● What is required: Will you output all of the data below exactly, omitting the images?

● Information provided:
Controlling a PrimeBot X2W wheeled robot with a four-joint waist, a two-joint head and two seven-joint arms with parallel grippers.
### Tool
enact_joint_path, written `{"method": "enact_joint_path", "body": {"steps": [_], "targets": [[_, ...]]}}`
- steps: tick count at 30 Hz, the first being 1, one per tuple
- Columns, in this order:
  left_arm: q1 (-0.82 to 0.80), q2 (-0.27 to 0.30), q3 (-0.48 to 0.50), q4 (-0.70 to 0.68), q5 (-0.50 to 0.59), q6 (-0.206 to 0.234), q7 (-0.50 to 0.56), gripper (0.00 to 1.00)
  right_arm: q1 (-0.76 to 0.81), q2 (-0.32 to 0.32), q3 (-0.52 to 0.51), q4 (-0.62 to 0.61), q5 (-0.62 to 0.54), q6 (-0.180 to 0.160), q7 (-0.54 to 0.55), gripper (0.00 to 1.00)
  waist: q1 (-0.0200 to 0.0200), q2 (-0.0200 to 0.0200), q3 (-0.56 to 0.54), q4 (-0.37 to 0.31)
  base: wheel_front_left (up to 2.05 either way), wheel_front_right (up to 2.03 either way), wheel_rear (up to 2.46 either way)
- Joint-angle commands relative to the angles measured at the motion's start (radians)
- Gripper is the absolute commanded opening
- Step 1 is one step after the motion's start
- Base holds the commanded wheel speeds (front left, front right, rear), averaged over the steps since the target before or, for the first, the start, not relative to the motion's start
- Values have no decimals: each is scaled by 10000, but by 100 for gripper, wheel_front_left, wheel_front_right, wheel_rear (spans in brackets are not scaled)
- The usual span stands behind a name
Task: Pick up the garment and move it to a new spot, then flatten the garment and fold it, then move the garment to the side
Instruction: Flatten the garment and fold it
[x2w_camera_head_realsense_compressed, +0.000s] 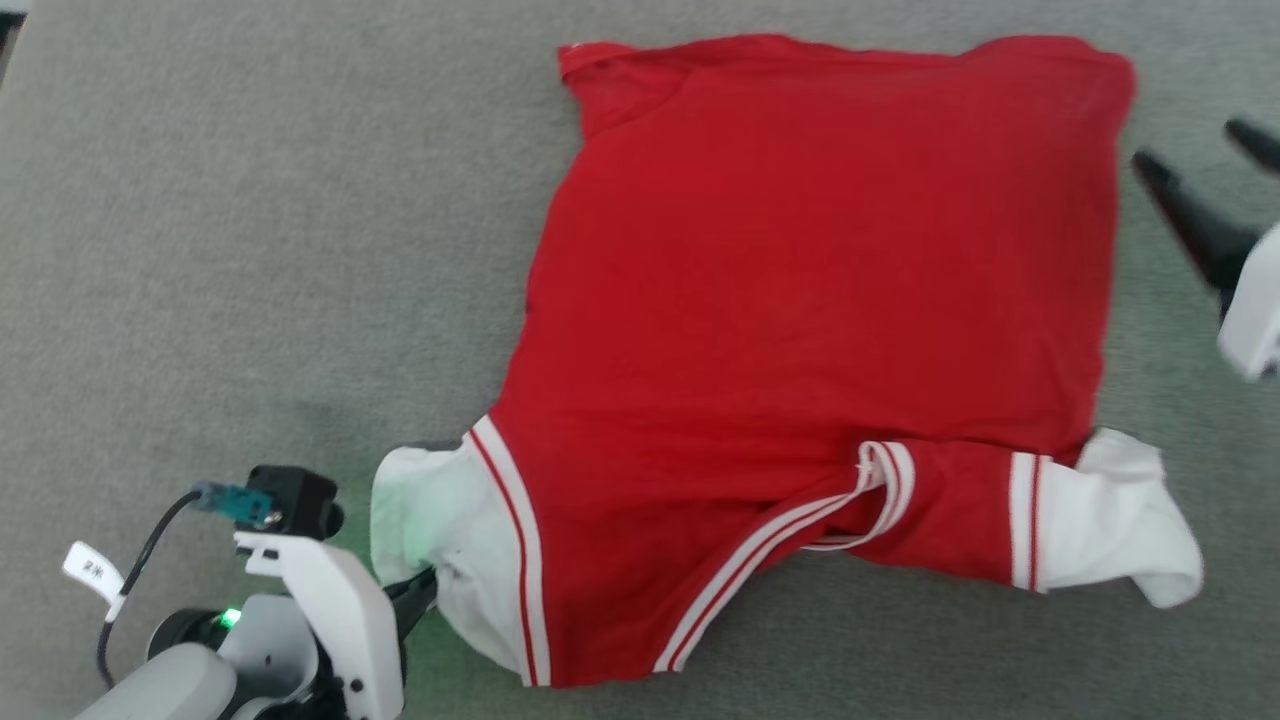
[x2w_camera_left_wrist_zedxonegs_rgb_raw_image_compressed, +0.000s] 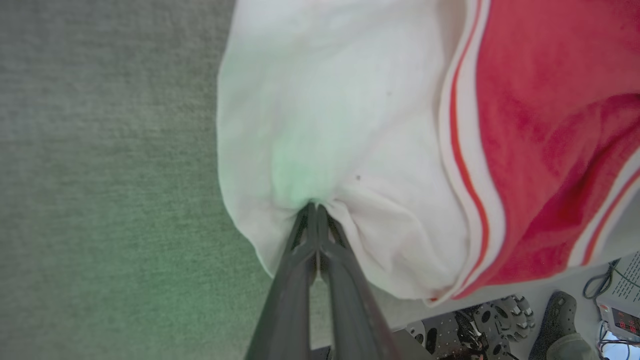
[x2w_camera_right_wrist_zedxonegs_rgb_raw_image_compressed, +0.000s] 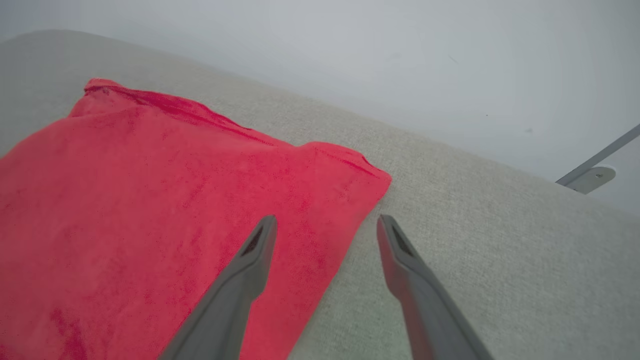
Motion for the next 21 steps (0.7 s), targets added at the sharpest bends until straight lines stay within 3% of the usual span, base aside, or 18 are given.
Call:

● Output below:
Controlling a PrimeBot X2W wheeled robot with a four-joint waist, a two-joint head and two seven-joint arms with parallel grippers.
### Tool
enact_joint_path, written `{"method": "enact_joint_path", "body": {"steps": [_], "targets": [[_, ...]]}}`
- steps: tick count at 30 Hz, the first being 1, one per tuple
- Columns, in this order:
  left_arm: q1 (-0.82 to 0.80), q2 (-0.27 to 0.30), q3 (-0.48 to 0.50), q4 (-0.70 to 0.68), q5 (-0.50 to 0.59), q6 (-0.206 to 0.234), q7 (-0.50 to 0.56), gripper (0.00 to 1.00)
  right_arm: q1 (-0.76 to 0.81), q2 (-0.32 to 0.32), q3 (-0.52 to 0.51), q4 (-0.62 to 0.61), q5 (-0.62 to 0.54), q6 (-0.180 to 0.160), q7 (-0.54 to 0.55), gripper (0.00 to 1.00)
  waist: q1 (-0.0200 to 0.0200), q2 (-0.0200 to 0.0200), q3 (-0.56 to 0.54), q4 (-0.37 to 0.31)
  base: wheel_front_left (up to 2.05 either way), wheel_front_right (up to 2.03 either way), wheel_rear (up to 2.46 either way)
- Joint-angle commands relative to the angles measured at the motion's start (radians)
- Gripper is the absolute commanded opening
- Step 1 is one step after the motion's start
- Base holds the commanded wheel speeds (front left, front right, rear), averaged over the steps since the target before or, for the first, the start, not relative to the motion's start
- Values have no decimals: each is scaled by 10000, but by 100 for gripper, wheel_front_left, wheel_front_right, wheel_rear (spans in brackets are not scaled)
- The usual span stands behind a name
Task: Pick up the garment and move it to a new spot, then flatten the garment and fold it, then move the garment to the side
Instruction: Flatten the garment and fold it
[x2w_camera_head_realsense_compressed, +0.000s] 
[x2w_camera_left_wrist_zedxonegs_rgb_raw_image_compressed, +0.000s] 
[x2w_camera_right_wrist_zedxonegs_rgb_raw_image_compressed, +0.000s] 
Motion for the next 21 steps (0.7 s), targets added at the sharpest bends until straight lines stay within 3% of the usual span, base aside, or 18 are given.
Call:

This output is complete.